> **MATERIAL SUPPLIED**:
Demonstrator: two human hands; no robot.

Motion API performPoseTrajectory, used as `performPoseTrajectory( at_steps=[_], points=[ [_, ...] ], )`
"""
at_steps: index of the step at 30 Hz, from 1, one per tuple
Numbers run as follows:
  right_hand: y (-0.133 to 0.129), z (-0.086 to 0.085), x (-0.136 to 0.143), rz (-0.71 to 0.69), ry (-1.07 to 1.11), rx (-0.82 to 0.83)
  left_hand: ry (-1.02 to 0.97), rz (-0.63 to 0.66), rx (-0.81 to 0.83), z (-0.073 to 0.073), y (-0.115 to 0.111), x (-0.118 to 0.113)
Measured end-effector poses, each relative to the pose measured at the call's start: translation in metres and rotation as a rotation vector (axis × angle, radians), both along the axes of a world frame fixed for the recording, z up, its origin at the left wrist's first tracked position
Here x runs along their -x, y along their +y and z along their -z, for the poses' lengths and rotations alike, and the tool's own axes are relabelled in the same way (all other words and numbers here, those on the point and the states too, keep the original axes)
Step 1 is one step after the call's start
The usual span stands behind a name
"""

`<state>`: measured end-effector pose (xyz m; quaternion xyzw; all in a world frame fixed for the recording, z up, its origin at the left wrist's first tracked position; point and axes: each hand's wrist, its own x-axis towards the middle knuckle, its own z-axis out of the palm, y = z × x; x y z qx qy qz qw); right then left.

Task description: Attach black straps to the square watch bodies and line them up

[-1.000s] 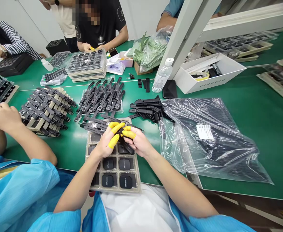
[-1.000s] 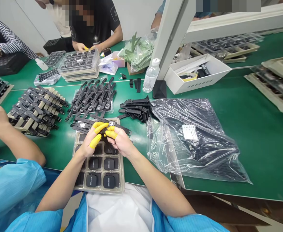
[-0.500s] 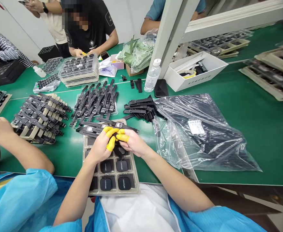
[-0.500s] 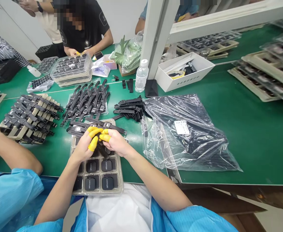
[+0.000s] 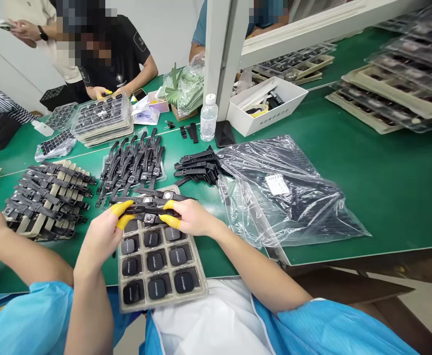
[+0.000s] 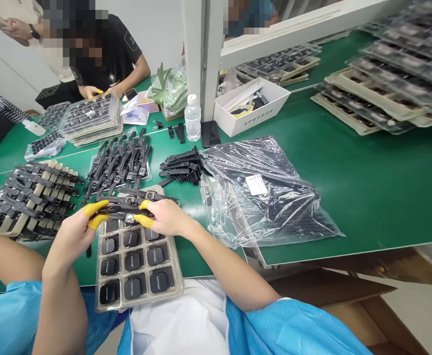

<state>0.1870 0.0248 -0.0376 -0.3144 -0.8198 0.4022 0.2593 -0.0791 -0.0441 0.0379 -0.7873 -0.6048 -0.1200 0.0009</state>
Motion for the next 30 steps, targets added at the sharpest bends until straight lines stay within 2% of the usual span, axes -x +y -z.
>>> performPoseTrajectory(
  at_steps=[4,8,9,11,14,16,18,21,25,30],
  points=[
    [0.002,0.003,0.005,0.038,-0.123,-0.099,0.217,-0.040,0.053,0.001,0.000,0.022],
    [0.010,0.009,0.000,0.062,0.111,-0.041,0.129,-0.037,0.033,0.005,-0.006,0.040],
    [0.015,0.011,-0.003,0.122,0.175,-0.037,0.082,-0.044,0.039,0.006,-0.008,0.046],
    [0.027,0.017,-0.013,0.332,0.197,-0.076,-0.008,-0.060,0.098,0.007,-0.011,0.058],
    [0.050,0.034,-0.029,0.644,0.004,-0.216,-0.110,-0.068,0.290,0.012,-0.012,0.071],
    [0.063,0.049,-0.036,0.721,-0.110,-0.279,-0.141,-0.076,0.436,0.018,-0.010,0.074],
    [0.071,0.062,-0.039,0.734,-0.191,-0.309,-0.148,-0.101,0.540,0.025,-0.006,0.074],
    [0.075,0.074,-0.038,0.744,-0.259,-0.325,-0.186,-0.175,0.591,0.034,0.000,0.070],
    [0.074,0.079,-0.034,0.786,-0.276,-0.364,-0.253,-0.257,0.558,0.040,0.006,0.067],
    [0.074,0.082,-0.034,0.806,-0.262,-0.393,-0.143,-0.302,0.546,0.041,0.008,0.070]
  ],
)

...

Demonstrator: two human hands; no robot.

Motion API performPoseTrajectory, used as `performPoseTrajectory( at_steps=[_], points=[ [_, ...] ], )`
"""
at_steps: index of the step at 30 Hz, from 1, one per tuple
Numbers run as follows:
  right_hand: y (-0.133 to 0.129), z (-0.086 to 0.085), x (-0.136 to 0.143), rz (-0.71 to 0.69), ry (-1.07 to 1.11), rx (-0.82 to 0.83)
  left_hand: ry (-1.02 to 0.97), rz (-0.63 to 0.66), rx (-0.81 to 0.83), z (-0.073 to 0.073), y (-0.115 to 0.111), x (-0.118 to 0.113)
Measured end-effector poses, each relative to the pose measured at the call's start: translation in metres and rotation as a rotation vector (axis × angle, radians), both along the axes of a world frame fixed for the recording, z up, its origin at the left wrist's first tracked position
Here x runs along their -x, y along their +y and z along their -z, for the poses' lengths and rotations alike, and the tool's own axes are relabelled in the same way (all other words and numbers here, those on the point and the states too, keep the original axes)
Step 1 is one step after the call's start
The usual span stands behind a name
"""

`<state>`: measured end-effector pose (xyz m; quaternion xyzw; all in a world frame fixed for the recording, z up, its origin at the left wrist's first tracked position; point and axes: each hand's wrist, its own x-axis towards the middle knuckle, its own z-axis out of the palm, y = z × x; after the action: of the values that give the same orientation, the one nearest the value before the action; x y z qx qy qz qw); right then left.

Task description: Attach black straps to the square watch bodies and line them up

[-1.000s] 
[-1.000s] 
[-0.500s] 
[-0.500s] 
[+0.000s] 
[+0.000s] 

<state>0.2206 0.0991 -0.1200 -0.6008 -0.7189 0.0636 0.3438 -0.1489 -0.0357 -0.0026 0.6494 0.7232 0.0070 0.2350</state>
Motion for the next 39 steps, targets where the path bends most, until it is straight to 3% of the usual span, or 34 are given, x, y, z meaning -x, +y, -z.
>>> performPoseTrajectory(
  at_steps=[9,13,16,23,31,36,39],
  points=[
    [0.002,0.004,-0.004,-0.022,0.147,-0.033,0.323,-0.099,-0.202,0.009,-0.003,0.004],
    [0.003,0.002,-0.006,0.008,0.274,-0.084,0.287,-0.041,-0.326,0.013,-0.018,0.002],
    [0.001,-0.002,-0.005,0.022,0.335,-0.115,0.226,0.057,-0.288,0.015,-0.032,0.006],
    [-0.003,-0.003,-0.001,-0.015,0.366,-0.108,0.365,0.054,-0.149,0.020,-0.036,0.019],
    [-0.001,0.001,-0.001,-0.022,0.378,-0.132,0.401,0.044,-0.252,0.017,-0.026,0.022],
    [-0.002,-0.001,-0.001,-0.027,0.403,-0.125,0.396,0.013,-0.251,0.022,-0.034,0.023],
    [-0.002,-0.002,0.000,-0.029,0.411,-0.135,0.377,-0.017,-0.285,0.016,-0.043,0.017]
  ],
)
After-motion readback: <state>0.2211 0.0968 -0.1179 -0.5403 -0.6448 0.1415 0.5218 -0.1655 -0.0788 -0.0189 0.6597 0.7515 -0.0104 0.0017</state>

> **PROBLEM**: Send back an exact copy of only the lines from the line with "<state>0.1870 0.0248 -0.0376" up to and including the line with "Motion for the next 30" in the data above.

> **EXERCISE OUTPUT**:
<state>0.1870 0.0248 -0.0376 -0.3144 -0.8198 0.4022 0.2593 -0.0791 -0.0441 0.0379 -0.7873 -0.6048 -0.1200 0.0009</state>
Motion for the next 30 steps, targets added at the sharpest bends until straight lines stay within 2% of the usual span, axes -x +y -z.

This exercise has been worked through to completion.